3. The nut of claim 1 wherein the outside surface of the first section defines a polygon and the outside surface of the second section defines a polygon.

4. The nut of claim 1 wherein the second internal bore of the second section has a substantially conical shape expanding away from the first section.

5. The nut of claim 1 wherein at least one of the sections is polymeric.

6. The nut of claim 1 wherein a material of the third section is substantially softer and more breakable than that used to make the first and second sections.

7. A nut comprising:

a first portion having an outside surface with flats, the first portion having a first passageway with a thread-like pattern thereon;

a second portion having an outside surface with flats, the second portion having a second passageway coaxial with the first passageway of the first portion, the second passageway of the second portion being free of threads; and

a third portion located between the first and second portions;

a material of the third portion being substantially softer and more breakable than that of the first and second portions.

8. The nut of claim 7 wherein a lateral dimension of the outside surface of the first portion is greater than that of the second portion.

9. The nut of claim 8 wherein a lateral dimension of an outside surface of the third portion is less than that of the first and second portions.

10. The nut of claim 7 wherein the outside surface of the first portion defines a polygon and the outside surface of the second portion defines a polygon.

11. The nut of claim 7 wherein the second passageway of the second portion has a substantially conical shape expanding away from the first portion.

12. The nut of claim 7 wherein at least one of the portions is polymeric.

13. A nut comprising:

a first section having a polygonal outside surface, the first section having a first internal bore with a thread-like pattern thereon;

a second section having a polygonal outside surface, the second section having a second internal bore coaxial with the first internal bore of the first section, the second internal bore of the second section having a conical shape outwardly expanding away from the first section; and

a third section located between the first and second sections, the third section having an outside surface of a smaller lateral dimension than the lateral outside surface dimensions of the first and second sections, the lateral dimension of the outside surface of the first section is greater than that of the second section;

the third section being breakable when a predetermined installation force is reached;

wherein at least one of the sections is polymeric.
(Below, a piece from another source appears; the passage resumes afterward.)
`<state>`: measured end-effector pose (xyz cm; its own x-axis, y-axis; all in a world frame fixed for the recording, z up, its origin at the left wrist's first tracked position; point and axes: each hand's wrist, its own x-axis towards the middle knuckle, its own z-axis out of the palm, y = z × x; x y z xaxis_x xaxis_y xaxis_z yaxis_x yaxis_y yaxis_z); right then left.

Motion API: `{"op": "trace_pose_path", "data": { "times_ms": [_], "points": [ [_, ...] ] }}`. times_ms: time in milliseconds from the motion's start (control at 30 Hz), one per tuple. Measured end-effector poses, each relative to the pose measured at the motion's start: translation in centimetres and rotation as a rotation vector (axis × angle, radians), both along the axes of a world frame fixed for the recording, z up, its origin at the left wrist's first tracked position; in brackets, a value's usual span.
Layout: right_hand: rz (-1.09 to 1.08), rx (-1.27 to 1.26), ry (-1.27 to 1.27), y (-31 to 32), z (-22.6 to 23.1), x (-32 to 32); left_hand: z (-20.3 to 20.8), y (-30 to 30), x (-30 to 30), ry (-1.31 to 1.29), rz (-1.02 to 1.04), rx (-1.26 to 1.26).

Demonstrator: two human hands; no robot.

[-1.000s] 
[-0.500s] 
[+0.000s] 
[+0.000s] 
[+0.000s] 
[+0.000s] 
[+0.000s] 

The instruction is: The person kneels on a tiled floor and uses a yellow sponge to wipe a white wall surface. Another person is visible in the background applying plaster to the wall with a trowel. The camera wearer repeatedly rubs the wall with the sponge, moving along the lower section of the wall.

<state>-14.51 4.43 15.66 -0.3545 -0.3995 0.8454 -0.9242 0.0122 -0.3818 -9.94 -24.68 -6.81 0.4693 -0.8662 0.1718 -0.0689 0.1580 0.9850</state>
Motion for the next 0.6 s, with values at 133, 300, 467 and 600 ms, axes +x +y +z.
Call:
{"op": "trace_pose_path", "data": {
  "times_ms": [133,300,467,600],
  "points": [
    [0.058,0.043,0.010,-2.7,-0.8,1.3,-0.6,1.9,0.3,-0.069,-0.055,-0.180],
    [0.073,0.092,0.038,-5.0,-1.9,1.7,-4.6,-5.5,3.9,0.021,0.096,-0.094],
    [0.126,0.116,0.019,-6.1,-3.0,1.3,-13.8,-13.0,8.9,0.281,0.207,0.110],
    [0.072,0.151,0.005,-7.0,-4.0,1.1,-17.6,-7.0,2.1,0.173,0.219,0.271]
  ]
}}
14. The nut of claim 13 wherein the second internal bore of the second section is free of threads.

15. The nut of claim 13 where the installation force is rotational torque.

16. A method of using a nut having a first section, a second section and a third section with a first tool and a second tool, the method comprising:

(a) engaging the first tool with the first section;

(b) supply torque to the first tool engaging the first section in order to rotationally install the nut;

(c) intentionally breaking the second section during step (b);

(d) engaging the second tool with the third section, the third section having a different outside dimension than the first and second sections; and

(e) reverse torquing the second tool and engaged third section to remove the nut.
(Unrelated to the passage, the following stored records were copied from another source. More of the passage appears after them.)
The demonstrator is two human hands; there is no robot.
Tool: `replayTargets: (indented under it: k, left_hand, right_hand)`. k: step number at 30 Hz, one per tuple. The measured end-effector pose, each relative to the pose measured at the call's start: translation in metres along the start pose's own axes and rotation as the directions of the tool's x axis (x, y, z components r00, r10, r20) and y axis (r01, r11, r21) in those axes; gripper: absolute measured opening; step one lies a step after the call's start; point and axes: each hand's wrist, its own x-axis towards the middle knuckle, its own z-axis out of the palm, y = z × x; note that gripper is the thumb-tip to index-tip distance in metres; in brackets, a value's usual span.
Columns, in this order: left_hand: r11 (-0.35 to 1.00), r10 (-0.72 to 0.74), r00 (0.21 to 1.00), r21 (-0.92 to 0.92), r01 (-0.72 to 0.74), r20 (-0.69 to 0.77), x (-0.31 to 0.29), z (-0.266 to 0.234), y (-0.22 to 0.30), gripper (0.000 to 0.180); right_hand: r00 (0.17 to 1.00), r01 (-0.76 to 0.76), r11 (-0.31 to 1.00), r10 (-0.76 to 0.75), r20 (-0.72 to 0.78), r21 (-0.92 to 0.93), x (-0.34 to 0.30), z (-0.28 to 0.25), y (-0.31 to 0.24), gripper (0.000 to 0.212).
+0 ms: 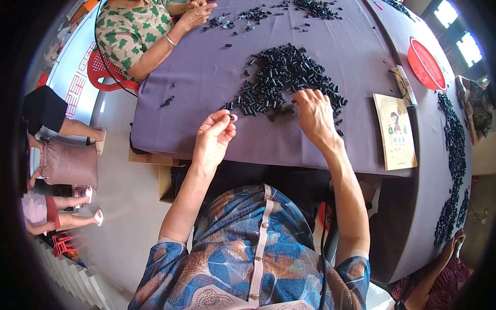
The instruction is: Manually assembling small black plastic components with metallic inserts at a workbench.
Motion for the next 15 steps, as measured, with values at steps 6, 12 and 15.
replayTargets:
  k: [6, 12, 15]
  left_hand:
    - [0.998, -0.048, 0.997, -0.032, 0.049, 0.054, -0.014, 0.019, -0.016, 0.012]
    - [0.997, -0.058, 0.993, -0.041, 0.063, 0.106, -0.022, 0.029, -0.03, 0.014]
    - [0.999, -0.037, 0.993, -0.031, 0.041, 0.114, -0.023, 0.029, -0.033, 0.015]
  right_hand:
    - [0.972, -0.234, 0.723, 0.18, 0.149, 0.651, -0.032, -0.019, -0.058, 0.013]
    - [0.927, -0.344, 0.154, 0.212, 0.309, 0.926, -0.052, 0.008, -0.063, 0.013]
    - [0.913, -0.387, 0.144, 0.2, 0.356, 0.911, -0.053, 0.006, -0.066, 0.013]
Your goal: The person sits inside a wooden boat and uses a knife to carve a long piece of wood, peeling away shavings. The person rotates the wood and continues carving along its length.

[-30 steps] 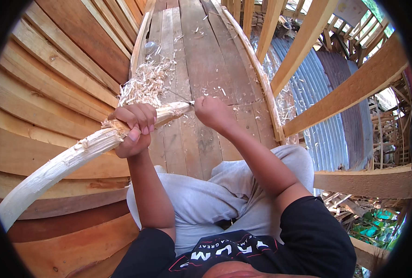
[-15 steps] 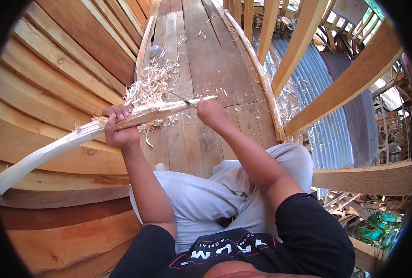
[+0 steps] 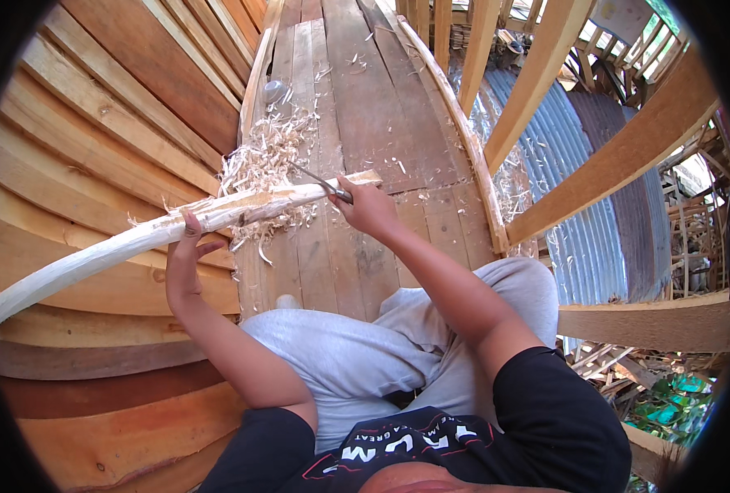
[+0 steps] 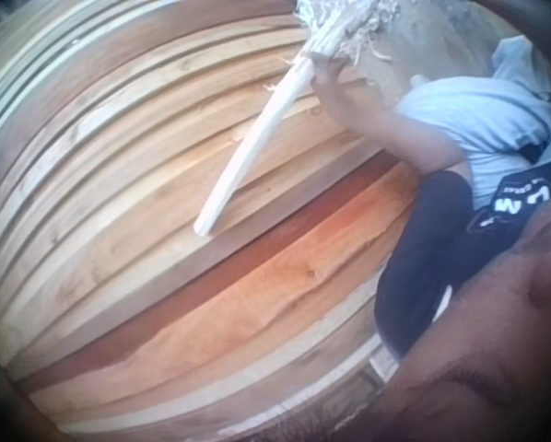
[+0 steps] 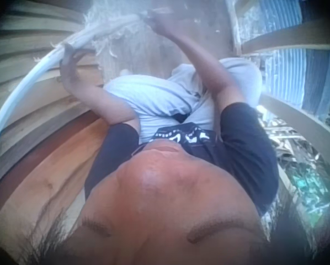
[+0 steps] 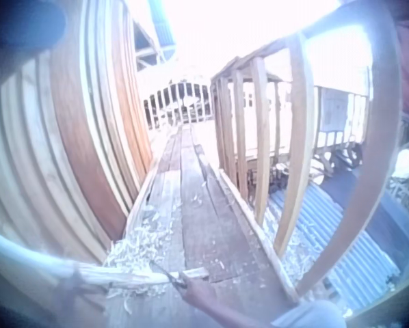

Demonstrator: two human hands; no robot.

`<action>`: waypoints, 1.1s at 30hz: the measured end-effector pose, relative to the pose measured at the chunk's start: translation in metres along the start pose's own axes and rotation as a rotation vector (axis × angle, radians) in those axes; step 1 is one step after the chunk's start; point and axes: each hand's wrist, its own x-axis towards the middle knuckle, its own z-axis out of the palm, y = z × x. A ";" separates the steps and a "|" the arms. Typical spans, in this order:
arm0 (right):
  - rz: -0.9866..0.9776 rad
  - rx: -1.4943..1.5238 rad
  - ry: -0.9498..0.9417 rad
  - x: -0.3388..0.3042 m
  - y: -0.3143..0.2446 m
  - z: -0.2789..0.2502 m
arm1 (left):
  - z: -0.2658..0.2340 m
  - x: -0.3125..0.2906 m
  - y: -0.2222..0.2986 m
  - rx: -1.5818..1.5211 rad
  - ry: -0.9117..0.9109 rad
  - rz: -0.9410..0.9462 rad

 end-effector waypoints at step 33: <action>-0.052 0.024 -0.061 -0.003 -0.006 -0.003 | 0.117 -0.135 0.108 -0.897 -1.080 0.777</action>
17. The method of claim 16 further comprising only threadably engaging a stud internal to the third section.

18. The method of claim 16 further comprising making the second section from a material softer and more breakable than that used to make the first and third sections.

19. The method of claim 16 further comprising making the nut from a polymeric material.

20. A method of making a nut comprising:

(a) creating multiple sections of differing peripheral sizes from a polymeric material;

(b) creating an intentionally breakable area which limits installation forces;

(c) creating an internally threaded passageway on one side of the breakable portion; and

(d) creating a substantially smooth and unthreaded passageway on the opposite side of the breakable portion from that of step (c).

21. The method of claim 20 further comprising creating a substantially conical shape in the smooth and unthreaded passageway.